━━ Task material ━━

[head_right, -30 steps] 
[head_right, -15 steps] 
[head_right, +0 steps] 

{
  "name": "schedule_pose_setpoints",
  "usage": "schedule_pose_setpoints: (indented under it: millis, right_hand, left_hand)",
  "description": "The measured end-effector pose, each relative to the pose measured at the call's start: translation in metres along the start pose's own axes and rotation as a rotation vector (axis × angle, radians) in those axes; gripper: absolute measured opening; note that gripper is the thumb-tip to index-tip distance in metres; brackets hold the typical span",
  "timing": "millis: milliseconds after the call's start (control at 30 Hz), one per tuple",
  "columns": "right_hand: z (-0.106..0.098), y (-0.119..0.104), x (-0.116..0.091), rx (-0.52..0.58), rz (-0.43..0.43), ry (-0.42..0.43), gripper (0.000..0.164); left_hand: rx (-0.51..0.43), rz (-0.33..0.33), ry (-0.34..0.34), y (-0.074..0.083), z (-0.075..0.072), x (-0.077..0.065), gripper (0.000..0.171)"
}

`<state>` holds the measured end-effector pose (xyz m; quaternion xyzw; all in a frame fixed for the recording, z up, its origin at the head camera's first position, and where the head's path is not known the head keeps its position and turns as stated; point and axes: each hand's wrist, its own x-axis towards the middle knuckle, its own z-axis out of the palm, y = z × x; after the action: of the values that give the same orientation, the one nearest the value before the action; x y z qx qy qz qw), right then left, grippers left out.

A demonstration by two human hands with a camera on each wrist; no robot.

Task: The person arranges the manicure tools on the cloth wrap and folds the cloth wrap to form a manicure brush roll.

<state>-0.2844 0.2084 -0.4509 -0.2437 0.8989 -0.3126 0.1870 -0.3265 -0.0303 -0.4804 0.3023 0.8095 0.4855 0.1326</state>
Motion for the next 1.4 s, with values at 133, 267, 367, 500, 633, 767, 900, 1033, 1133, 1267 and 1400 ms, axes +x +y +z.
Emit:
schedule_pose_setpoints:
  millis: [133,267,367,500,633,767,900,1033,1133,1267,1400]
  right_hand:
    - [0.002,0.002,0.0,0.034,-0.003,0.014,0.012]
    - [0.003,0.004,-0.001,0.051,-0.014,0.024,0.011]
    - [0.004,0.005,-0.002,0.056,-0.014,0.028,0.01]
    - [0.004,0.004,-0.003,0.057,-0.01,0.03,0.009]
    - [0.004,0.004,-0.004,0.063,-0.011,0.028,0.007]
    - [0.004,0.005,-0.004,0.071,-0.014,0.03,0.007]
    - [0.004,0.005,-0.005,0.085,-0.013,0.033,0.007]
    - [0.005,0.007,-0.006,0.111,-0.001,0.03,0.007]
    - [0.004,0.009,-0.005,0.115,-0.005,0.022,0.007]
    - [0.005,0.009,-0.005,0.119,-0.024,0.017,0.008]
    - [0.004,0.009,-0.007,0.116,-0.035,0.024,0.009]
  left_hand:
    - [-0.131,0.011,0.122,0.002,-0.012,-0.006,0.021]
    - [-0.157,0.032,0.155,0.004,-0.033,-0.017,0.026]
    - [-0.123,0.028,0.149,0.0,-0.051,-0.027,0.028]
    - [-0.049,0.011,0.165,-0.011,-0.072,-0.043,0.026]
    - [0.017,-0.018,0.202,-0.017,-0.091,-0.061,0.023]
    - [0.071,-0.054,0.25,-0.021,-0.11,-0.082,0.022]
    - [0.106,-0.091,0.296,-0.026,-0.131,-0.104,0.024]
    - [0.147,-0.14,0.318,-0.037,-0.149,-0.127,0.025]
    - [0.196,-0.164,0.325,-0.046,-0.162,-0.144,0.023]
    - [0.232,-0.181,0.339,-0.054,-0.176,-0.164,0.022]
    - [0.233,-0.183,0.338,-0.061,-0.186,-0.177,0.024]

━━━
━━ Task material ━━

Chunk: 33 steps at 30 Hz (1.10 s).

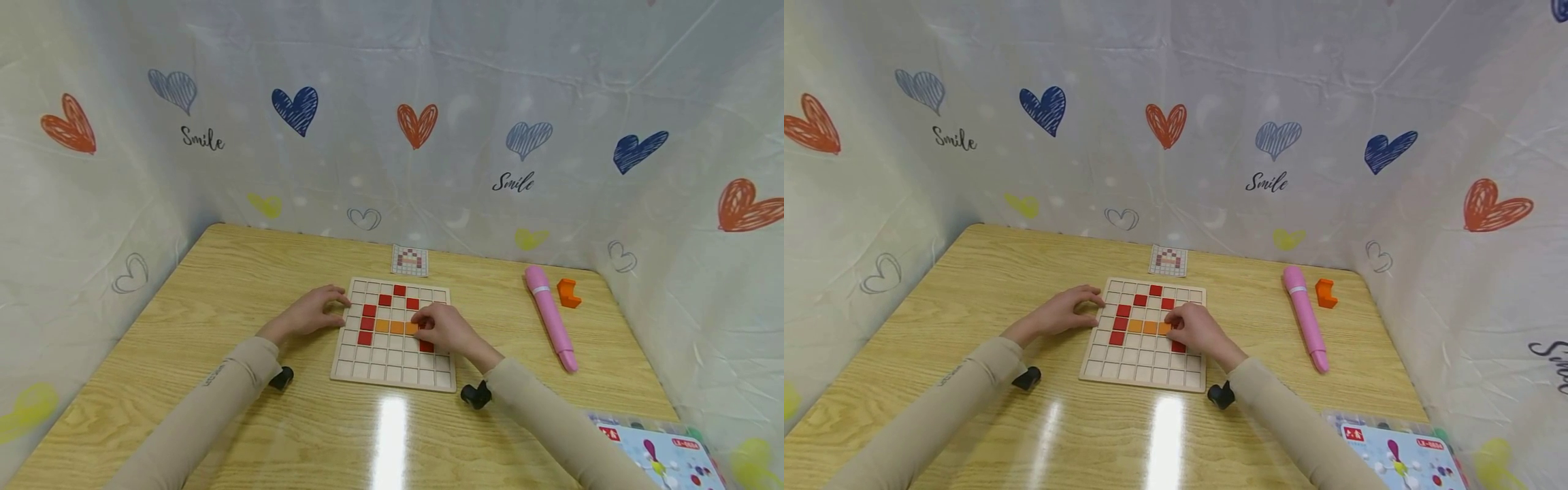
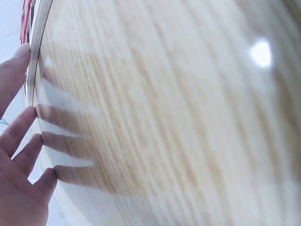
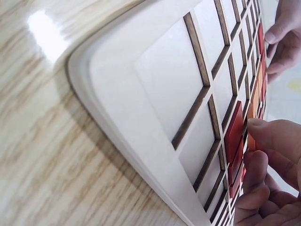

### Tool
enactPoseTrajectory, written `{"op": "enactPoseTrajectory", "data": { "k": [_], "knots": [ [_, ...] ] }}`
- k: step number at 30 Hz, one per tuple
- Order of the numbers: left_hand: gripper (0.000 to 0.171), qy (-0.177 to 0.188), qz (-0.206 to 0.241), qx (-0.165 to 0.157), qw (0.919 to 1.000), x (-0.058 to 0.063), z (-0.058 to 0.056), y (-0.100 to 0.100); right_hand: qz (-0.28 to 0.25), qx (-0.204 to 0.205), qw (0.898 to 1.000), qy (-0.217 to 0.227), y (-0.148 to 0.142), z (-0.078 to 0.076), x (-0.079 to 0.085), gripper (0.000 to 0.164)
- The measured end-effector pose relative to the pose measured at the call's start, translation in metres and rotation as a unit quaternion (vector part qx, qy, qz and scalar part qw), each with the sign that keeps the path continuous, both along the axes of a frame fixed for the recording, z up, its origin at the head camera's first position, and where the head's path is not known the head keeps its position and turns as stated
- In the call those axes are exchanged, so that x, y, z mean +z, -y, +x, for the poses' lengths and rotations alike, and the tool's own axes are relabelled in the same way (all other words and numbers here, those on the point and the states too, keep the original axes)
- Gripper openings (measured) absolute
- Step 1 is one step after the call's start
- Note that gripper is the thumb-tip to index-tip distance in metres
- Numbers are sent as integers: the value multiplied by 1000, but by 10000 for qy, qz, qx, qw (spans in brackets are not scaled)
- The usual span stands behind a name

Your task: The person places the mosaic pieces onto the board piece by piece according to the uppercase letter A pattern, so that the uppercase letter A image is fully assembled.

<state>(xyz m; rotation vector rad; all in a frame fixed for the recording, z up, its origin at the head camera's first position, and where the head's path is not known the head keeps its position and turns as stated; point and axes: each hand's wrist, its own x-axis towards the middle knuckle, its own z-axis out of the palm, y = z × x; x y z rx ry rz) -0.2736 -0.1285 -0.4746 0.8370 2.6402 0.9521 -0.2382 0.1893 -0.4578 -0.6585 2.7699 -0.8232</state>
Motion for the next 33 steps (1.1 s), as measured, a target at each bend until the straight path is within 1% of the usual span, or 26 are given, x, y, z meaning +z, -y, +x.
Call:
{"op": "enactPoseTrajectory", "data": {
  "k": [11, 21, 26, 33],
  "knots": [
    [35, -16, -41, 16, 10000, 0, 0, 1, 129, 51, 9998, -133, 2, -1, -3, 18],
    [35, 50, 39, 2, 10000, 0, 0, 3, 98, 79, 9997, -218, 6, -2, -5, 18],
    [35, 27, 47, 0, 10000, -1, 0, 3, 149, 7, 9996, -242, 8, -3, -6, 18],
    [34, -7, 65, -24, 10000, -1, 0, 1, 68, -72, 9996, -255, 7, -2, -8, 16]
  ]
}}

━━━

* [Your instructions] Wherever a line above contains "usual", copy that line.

* [Reply to the task]
- The usual span stands behind a name
Motion for the next 33 steps (1.1 s), as measured, a target at each bend until the straight path is within 1% of the usual span, or 26 are given, x, y, z meaning +z, -y, +x.

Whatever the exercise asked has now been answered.